Cuda hello_world.cu compiles but wrongly prints "Hello Hello"

Question

I have found the following hello world program for CUDA:

#include <stdio.h>

#define cudaCheckErrors(msg) \
    do { \
        cudaError_t __err = cudaGetLastError(); \
        if (__err != cudaSuccess) { \
            fprintf(stderr, "Fatal error: %s (%s at %s:%d)\n", \
                msg, cudaGetErrorString(__err), \
                __FILE__, __LINE__); \
            fprintf(stderr, "*** FAILED - ABORTING\n"); \
            exit(1); \
        } \
    } while (0)


const int N = 16;
const int blocksize = 16;

__global__
void hello(char *a, int *b)
{
  a[threadIdx.x] += b[threadIdx.x];
}

int main()
{
  char a[N] = "Hello \0\0\0\0\0\0";
  int b[N] = {15, 10, 6, 0, -11, 1, 0, 0, 0, 0, 0, 0, 0, 0, 0, 0};

  char *ad;
  int *bd;
  const int csize = N*sizeof(char);
  const int isize = N*sizeof(int);

  printf("%s", a);

  cudaMalloc( (void**)&ad, csize );
  cudaMalloc( (void**)&bd, isize );
  cudaCheckErrors("cudaMalloc fail");
  cudaMemcpy( ad, a, csize, cudaMemcpyHostToDevice );
  cudaMemcpy( bd, b, isize, cudaMemcpyHostToDevice );
  cudaCheckErrors("cudaMemcpy H2D fail");

  dim3 dimBlock( blocksize, 1 );
  dim3 dimGrid( 1, 1 );
  hello<<<dimGrid, dimBlock>>>(ad, bd);
  cudaCheckErrors("Kernel fail");
  cudaMemcpy( a, ad, csize, cudaMemcpyDeviceToHost );
  cudaCheckErrors("cudaMemcpy D2H/Kernel fail");
  cudaFree( ad );
  cudaFree( bd );

  printf("%s\n", a);
  return EXIT_SUCCESS;
}

I compile it successfully with nvcc hello_world.cu -o hello, but when I run cuda-memcheck ./hello , I get:

========= CUDA-MEMCHECK
Fatal error: cudaMalloc fail (unknown error at hello_world.cu:39)
*** FAILED - ABORTING
Hello ========= ERROR SUMMARY: 0 errors

I'm a CUDA newbie, my questions are:
1) what's going on under the hood?
2) how can I fix it?

I'm running Ubuntu 13.04, x86_64, Cuda 5.5, without root access.
the upper output of nvidia-smi is:

+------------------------------------------------------+                       
| NVIDIA-SMI 337.19     Driver Version: 337.19         |                       
|-------------------------------+----------------------+----------------------+
| GPU  Name        Persistence-M| Bus-Id        Disp.A | Volatile Uncorr.

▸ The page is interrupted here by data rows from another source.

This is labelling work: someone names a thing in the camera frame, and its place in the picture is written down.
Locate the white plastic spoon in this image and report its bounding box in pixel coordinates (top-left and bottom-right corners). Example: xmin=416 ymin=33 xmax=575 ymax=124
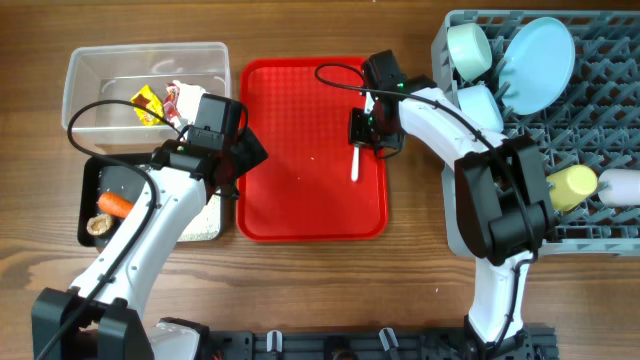
xmin=350 ymin=146 xmax=360 ymax=182

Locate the white tissue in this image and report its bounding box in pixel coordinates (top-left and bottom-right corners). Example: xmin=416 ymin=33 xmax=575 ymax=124
xmin=174 ymin=80 xmax=206 ymax=125

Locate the red silver snack wrapper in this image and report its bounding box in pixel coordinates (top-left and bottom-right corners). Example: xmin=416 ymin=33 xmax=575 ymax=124
xmin=163 ymin=82 xmax=181 ymax=128

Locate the pile of white rice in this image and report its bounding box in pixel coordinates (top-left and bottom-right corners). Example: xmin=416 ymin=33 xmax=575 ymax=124
xmin=178 ymin=196 xmax=222 ymax=242

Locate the light blue bowl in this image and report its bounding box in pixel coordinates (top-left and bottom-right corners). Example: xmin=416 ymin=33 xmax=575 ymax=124
xmin=457 ymin=85 xmax=504 ymax=133

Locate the yellow snack wrapper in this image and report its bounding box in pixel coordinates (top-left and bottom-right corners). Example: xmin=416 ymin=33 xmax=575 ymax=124
xmin=130 ymin=85 xmax=164 ymax=126

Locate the green bowl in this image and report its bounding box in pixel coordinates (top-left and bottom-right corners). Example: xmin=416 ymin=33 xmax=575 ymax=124
xmin=447 ymin=23 xmax=493 ymax=82

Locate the orange carrot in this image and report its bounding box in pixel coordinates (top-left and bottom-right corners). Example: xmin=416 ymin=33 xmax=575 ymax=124
xmin=97 ymin=192 xmax=134 ymax=219

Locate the brown round food piece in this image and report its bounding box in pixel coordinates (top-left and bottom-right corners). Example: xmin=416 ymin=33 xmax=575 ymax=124
xmin=86 ymin=214 xmax=114 ymax=236

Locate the light blue plate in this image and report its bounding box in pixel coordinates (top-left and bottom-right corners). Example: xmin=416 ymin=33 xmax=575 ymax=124
xmin=498 ymin=17 xmax=576 ymax=115

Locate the yellow plastic cup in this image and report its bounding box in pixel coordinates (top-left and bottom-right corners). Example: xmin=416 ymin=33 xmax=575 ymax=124
xmin=546 ymin=165 xmax=598 ymax=212

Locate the pink plastic cup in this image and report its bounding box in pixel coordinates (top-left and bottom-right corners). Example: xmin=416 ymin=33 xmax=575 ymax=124
xmin=598 ymin=169 xmax=639 ymax=207

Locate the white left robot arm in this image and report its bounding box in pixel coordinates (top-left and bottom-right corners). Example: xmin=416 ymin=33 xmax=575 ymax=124
xmin=32 ymin=128 xmax=267 ymax=359

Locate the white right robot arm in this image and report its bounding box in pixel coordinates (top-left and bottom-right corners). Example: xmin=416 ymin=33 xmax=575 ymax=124
xmin=349 ymin=83 xmax=556 ymax=359

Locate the grey dishwasher rack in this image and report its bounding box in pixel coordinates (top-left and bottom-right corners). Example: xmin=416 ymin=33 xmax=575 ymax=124
xmin=431 ymin=9 xmax=639 ymax=256

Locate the red tray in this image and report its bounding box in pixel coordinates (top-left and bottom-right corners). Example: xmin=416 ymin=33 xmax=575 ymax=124
xmin=236 ymin=57 xmax=389 ymax=243

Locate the black tray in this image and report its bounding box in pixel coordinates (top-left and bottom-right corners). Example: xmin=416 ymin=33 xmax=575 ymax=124
xmin=77 ymin=152 xmax=225 ymax=248

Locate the clear plastic bin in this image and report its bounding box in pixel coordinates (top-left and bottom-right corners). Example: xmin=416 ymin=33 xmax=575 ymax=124
xmin=62 ymin=42 xmax=232 ymax=147

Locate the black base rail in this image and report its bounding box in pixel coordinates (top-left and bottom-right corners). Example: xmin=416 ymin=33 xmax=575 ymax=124
xmin=199 ymin=327 xmax=560 ymax=360

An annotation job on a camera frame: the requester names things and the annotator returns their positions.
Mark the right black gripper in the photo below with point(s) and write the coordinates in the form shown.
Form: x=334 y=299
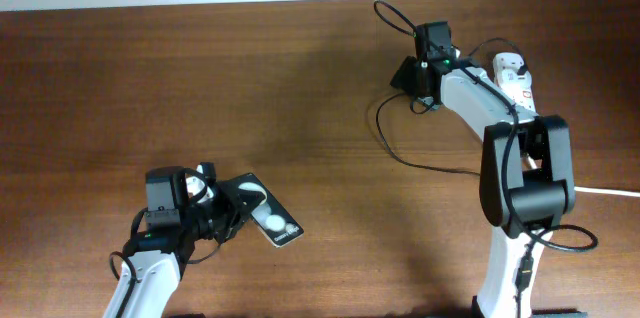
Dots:
x=400 y=76

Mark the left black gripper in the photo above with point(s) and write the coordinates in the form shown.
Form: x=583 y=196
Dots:
x=232 y=196

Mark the black smartphone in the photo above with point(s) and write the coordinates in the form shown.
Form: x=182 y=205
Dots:
x=274 y=221

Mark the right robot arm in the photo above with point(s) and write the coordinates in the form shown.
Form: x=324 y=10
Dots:
x=526 y=182

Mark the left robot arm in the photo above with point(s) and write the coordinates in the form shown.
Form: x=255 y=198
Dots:
x=184 y=205

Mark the black usb plug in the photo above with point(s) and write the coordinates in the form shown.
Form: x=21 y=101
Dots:
x=523 y=69

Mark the white power strip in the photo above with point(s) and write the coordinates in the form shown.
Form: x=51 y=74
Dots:
x=517 y=88

ECC |
| Fan  Temp  Perf  Pwr:Usage/Cap|         Memory-Usage | GPU-Util  Compute M. |
|===============================+======================+======================|
|   0  GeForce GTX TIT...  Off  | 0000:05:00.0     N/A |                  N/A |
| 26%   37C  N/A     N/A /  N/A |     53MiB /  6143MiB |     N/A      Default |
+-------------------------------+----------------------+----------------------+

When I run deviceQuery, I get:

../../bin/x86_64/linux/release/deviceQuery Starting...

 CUDA Device Query (Runtime API) version (CUDART static linking)

cudaGetDeviceCount returned 30
-> unknown error
Result = FAIL

And when I run deviceQueryDrv, I get:

../../bin/x86_64/linux/release/deviceQueryDrv Starting...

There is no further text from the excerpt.